Editorial- September -2016

The regulator, Trai has issued a consultation paper on review of interconnect usage charges (IUC). Since IUC rates have a bearing on the tariff that users have to pay, this is a terrain of consumer interest as much as it is a matter concerning the industry. Trai has sought views from stakeholders for reduction of mobile termination charges (MTC) and from the consultation paper, it appears that the intention is to bring MTC in the range of nil to below Rs 0.14 (the present rate) per minute for mobile to mobile calls.

For International incoming calls, the indications are that the termination charges will be increased from the present level of Rs 0.53 per minute. This is a good balance, since the Indian consumer will have to shell out less and Indian ILDOs can gain from settlements from their international counterparts. In any case the continuation of MTC for mobile calls is contrary to Trai’s commitment to the Supreme Court, wherein it had stated that it intended to make TC for mobile calls ‘0’ by 2014. The tariff regime should thus be Bill and Keep (BAK).

Trai’s consultation paper is silent on the SMS sector. This means the regressive termination charge of 2 paisa would continue alongwith the 5 paisa termination charge for transactional SMS, (the kinds sent by Schools, Railways, Airlines, Hospitals etc). This charge was levied purportedly in the name of protecting the consumers from spam messages but it is actually the agenda fulfillment of the Big Incumbents who have been insisting the 10 paisa termination charge for SMS. Before this, SMSes were charged under the BAK mode, where operators used to charge as per their commercial understandings. But, through regulatory favoritism Trai under its former chairman Rahul Khullar, not only introduced TC for SMSes but also expanded it.

Therefore, the consultation paper, though forward looking, has left many issues pending. It is quiet about Carriage Charges, regulation for which has been untouched since 2006, and distances beyond 200 kms continue to attract a rate of Rs 0.65 per minute. The same is the case with transit charges for intra-SDCA calls, which is fixed at Rs 0.15 per minute. Without addressing this One Nation, One Tariff is not possible. You cannot have voice call at Rs 0.60 per minute if Rs 0.65 carriage charge is retained!

The IUC regime started with a Regulation in 2003. Overtime, there have been 12 amendments. There has also been deletion of certain elements of IUC, reflecting market realities. For instance, Access Deficit Charge (ADC) that used to be a component for compensating basic service operators (landlines) for low rentals and low local call charges went out in 2008, because mobile had grown and this structure became redundant. Today, ADC exists in a residual form.

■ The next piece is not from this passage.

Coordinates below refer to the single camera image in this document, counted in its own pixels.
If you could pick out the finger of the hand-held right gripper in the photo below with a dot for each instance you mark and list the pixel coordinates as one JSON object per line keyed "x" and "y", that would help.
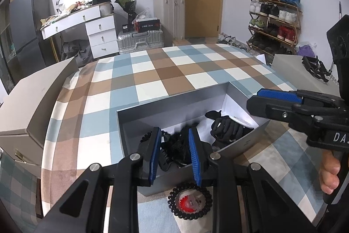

Similarly, when technology and market in the telecom sector are both changing, it will not be wise to look at regulation with a voice network prism. Legacy regulation needs to be discarded just like legacy networks. And if reform is stalled, users can take comfort from the fact that technology is disruptive and with the initiation of free voice calling, the case for IUC reforms is strengthened.